7. To young(ish) Mums and Dads:

Families who have both school-age children and elderly parents to worry about are feeling the strain inevitably. This so called ‘sandwich generation’ are now into ‘extreme juggling’ looking after both children and elderly relatives while keeping them far apart. Coping with Mother’s Day has been a difficult task.

Mums and Dads, you will need all your organisational skills plus a huge dose of ‘taking a deep breath’, managing your anxiety about the ‘best things to do’ and telling each other that you are a good team.

8. Young student who cannot be at school, college or university, step up and keep occupied in whatever way you can. Some home-based study, some leisure hobby time and some helping your family with household tasks.
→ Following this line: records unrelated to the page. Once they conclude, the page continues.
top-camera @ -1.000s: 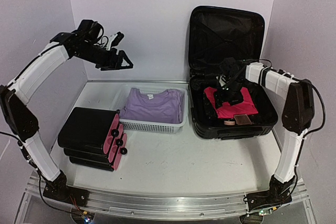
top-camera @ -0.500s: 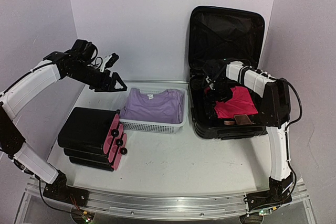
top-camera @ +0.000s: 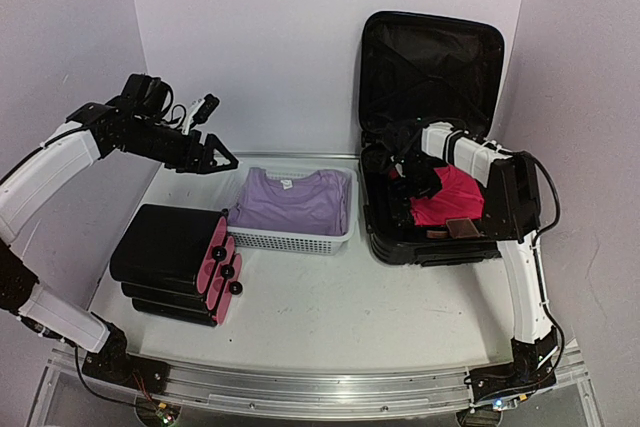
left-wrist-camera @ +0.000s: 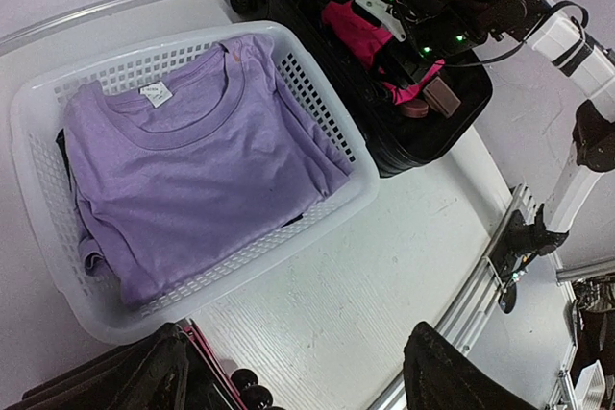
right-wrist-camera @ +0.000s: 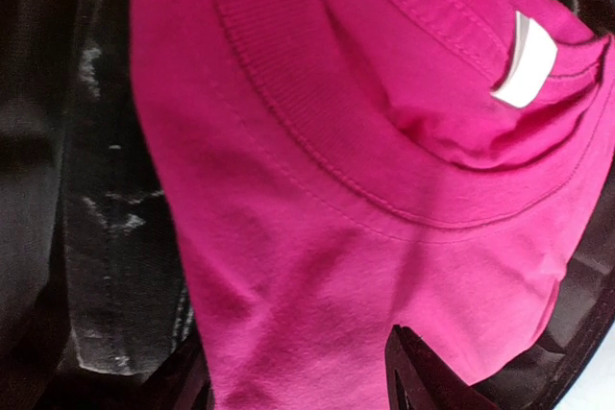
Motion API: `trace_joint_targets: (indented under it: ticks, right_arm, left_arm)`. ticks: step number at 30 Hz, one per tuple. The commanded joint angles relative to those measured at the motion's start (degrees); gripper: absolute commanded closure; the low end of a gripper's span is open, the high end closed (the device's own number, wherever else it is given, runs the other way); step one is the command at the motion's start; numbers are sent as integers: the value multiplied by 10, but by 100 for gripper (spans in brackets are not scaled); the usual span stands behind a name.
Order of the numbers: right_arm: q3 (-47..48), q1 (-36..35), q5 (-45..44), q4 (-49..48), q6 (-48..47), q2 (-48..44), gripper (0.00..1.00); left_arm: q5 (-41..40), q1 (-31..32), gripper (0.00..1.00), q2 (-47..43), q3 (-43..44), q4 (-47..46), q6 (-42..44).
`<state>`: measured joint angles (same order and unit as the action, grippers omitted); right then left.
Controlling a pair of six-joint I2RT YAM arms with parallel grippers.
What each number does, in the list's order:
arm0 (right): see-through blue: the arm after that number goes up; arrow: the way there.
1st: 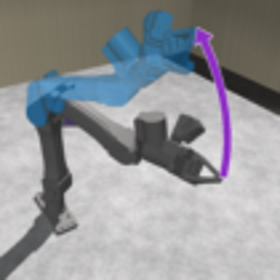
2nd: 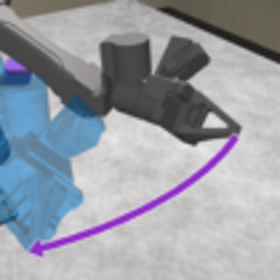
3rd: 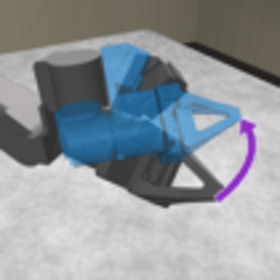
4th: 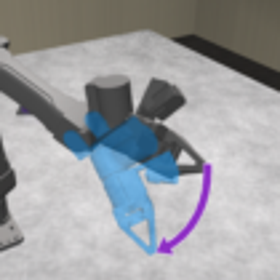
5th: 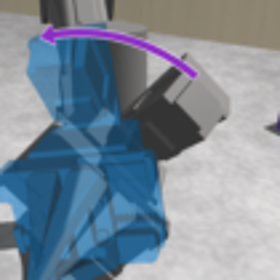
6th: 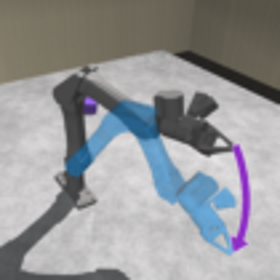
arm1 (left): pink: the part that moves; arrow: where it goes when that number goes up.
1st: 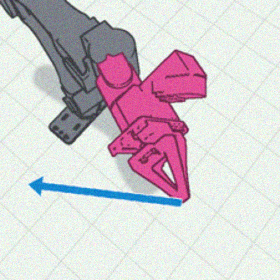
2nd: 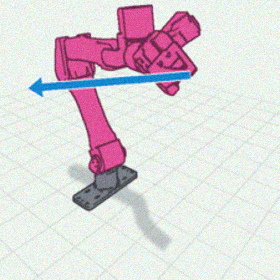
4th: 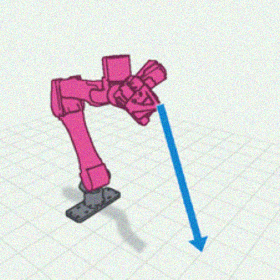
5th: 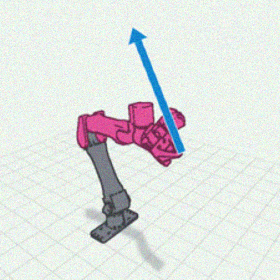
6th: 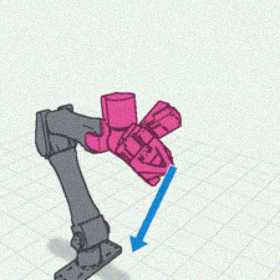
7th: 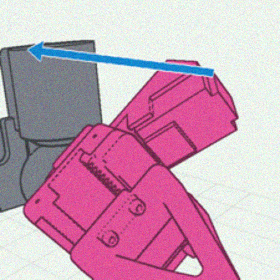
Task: Open, take out, and arrange the luggage
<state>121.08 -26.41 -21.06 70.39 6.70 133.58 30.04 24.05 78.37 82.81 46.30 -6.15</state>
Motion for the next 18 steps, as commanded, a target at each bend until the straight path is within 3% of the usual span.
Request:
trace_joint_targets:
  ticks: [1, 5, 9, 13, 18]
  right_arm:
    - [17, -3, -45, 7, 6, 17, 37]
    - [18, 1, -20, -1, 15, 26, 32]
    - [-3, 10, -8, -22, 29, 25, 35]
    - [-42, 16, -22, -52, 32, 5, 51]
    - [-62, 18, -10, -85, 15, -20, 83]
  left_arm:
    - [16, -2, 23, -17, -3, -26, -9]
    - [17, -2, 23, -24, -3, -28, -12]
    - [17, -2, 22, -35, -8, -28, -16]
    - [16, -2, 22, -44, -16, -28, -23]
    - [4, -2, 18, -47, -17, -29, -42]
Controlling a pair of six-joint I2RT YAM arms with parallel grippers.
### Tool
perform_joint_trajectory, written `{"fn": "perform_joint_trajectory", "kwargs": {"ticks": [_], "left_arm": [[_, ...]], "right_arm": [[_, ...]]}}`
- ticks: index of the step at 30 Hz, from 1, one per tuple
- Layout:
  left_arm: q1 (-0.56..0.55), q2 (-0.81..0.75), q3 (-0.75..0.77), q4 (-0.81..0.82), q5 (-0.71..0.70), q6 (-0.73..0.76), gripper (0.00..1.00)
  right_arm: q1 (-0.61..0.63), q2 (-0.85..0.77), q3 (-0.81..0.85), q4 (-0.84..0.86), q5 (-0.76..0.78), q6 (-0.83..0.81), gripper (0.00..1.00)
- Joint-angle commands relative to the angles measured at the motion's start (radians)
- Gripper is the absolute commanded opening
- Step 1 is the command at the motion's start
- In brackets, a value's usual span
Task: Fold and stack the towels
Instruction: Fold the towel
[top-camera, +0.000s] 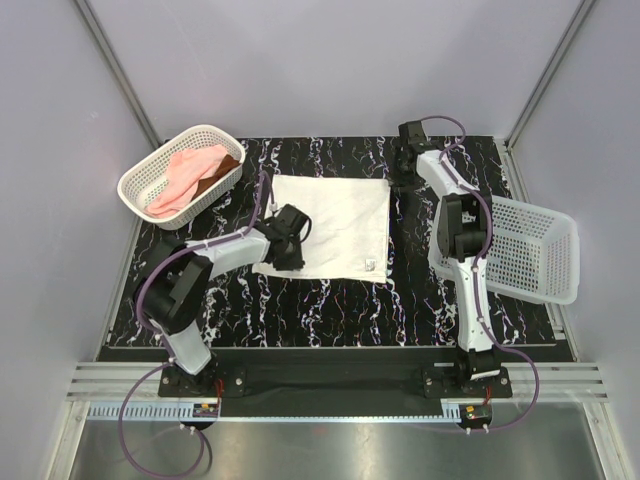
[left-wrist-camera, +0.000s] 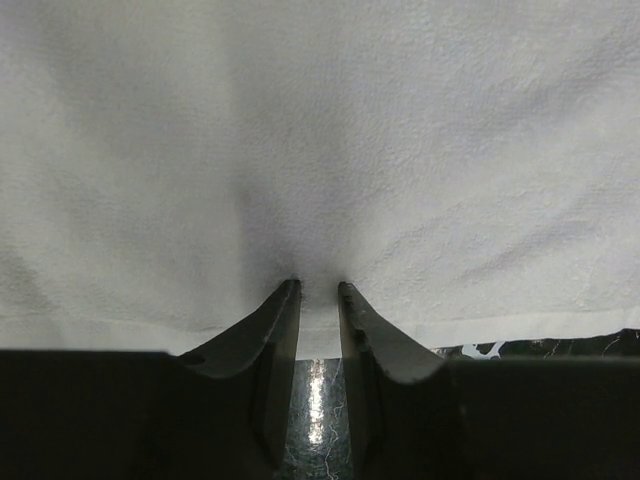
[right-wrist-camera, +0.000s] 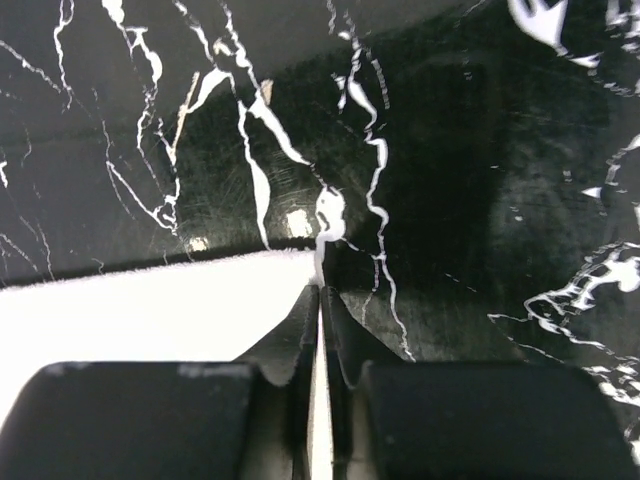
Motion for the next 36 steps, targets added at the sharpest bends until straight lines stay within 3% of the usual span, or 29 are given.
{"fn": "perform_joint_trajectory", "kwargs": {"ticks": [1,2,6,10,16,18,25,36], "left_arm": [[0.005,0.048,0.022,-0.081,-0.004,0.007,0.29],[0.007,0.045,0.037,-0.087,0.009,0.01,0.31],[0.02,0.031,0.201,-0.164,0.078,0.043,0.36],[0.089,0.034,0.33,-0.214,0.077,0.098,0.4],[0.252,0.161,0.494,-0.247,0.092,0.201,0.41],[0.298,0.201,0.54,-0.268,0.097,0.199,0.41],[0.33,0.181,0.412,-0.221,0.051,0.153,0.41],[0.33,0.108,0.254,-0.21,-0.044,0.095,0.41]], "right_arm": [[-0.008,0.009,0.077,-0.048,-0.05,-0.03,0.13],[-0.008,0.004,0.081,-0.06,-0.056,-0.033,0.2],[-0.008,-0.054,0.112,-0.155,-0.022,-0.036,0.31],[-0.01,-0.122,0.097,-0.29,0.018,-0.04,0.34],[0.024,-0.327,-0.194,-0.235,-0.085,-0.059,0.12],[0.059,-0.387,-0.279,-0.233,-0.098,-0.077,0.12],[0.208,-0.539,-0.596,-0.151,-0.084,-0.054,0.13],[0.262,-0.695,-1.009,-0.017,-0.029,-0.025,0.1]]}}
Keep in touch with your teachers and advisors.

9. Unfortunately, things are likely to get worse so accept this and prepare for this. But look forward to the near future (July?, October?, December?) when we are in happier and more controllable times.

  1. Available research indicated that the vast majority of us, if we develop the virus, will survive it. Try and see the Government advice as largely a force for stability and calm. Keep positive and reassure yourself and those around you that you are doing a good job.

20/03/20 UPDATE.
 We are now one further week into the Coronavirus outbreak and all of us are being affected in some way, socially, occupationally, psychologically and to an extent, medically.

Some are being advised to isolate ourselves at home to reduce the ever-present risk of contracting the virus.

What can we add to our current strategy for coping?

a) Socially: - maintain separate-ness from most other people. Follow the guidance of self, couple or family isolation at home as appropriate. Despite isolation measures, use your phone and email to keep in contact with loved ones, friends and colleagues – you need them: they need you.

b) Occupationally: - we are still in the transition stage of some working in normal, or amended ways, and some working at home already. Make sure you have a plan now for how your working routine may/will change. Talk to colleagues and those you’re with and discuss options. Remember, although we have different work routines, we all need to support each other as best we can in this very difficult situation.

c) Psychologically: - the main feeling I pick up from colleagues and friends is their anxiety – hardly surprising. We have never, in our lifetime, been in such a stressful circumstance. To manage this: -

· Reduce your uncertainty by getting quality information from media sources so you are abreast of latest public health and government thinking, but … know when to switch off so you don’t feel overwhelmed or frightened.

· Be cautious, if not, over cautious, in your prevention strategies – short-term isolation and restricted activity is better especially it works and you don’t get the virus.

· Don’t hold on to negative information and dwell on it.

· Be positive about your own immediate future and have confidence in what you are doing.

We cannot, at the moment, control the pandemic, but we must try and control how we mentally respond to it.

I will keep you updated weekly via PIBULJ.

Key risk factors are clearly proximity to infected individuals but our own personal resilience can enhance our protection to becoming unwell... but what does this mean?

It means:

  1. Remembering and prompting self, family and colleagues to hand wash regularly and avoid shaking hands, kissing and touching.
  2. Maintain a positive attitude about one’s own personal risk of becoming infected, or one’s ability to manage the infection.
  3. Obtaining and understanding the available information about risk, severity and symptoms of Coronavirus, and being realistic and logical about these.
  4. Looking out for each other ,especially those already feeling unwell, those getting unwell or those mature in age.....self isolating can be a lonely process even though it’s needed.
  5. It’s looking like this stressful situation will last 3-4 months, at least. So it’s going to be a long haul. Use your email contacting to keep in touch with people, your loved ones, friends and those that are vulnerable.

Clearly we are in a very stressful situation that is likely to last several months. Our personal positive resilience coupled with supporting each other as best we can will help.